Wiring acupuncture needles up to electricity sounds a little intimidating right? However done correctly, there is nothing to be concerned about, and lots to be positive about.
Electroacupuncture was first used by Jean-Baptiste Sarlandière, a French anatomist and physiologist, in 1825, where he used it to treat respiratory and rheumatic conditions. Its use in China is attributed to Tang Shicheng, who wrote a treatise on the subject in 1934.
What is it used for?
Electroacupuncture is especially useful for disorders characterized by pain, flaccidity or paralysis due to such conditions as stroke or arthritis. These conditions can require regular, strong stimulus.
How is it done?
An electroacupuncture machine uses an oscillator to generate a pulsating current, which is connected, via small alligator clips, to acupuncture needles that have already been placed in the skin as per normal. The frequency and amplitude of the current is controlled by settings on the machine. The level of output is slowly turned up until the patient feels a small amount of stimulation. It can then carefully increased until it is at a level that feels right.
Does it hurt?
There can be a variety of sensations with electroacupuncture. It commonly has a ‘pulsing’ or ‘tapping’ sensation. It can be quite intense but the practitioner (or patient) can always adjust the stimulation dial to a level that is comfortable.

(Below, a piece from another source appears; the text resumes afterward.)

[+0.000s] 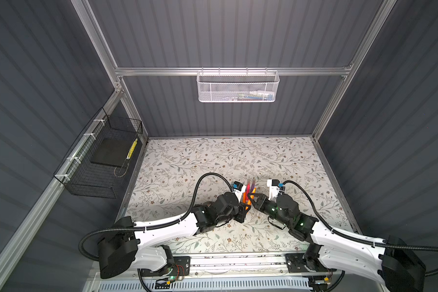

Advantages of electroacupuncture
Electroacupuncture provides the ability to control the frequency and intensity of sensation for a consistent period of time with reduced risk of tissue damage, compared to manual stimulation.
The machine can also maintain strong stimulus over a relatively long period of time, which would possibly tire a practitioner.
If you have not had successful results with acupuncture alone, this can be a great adjunct to treatment. Ask your practitioner if it’s right for you.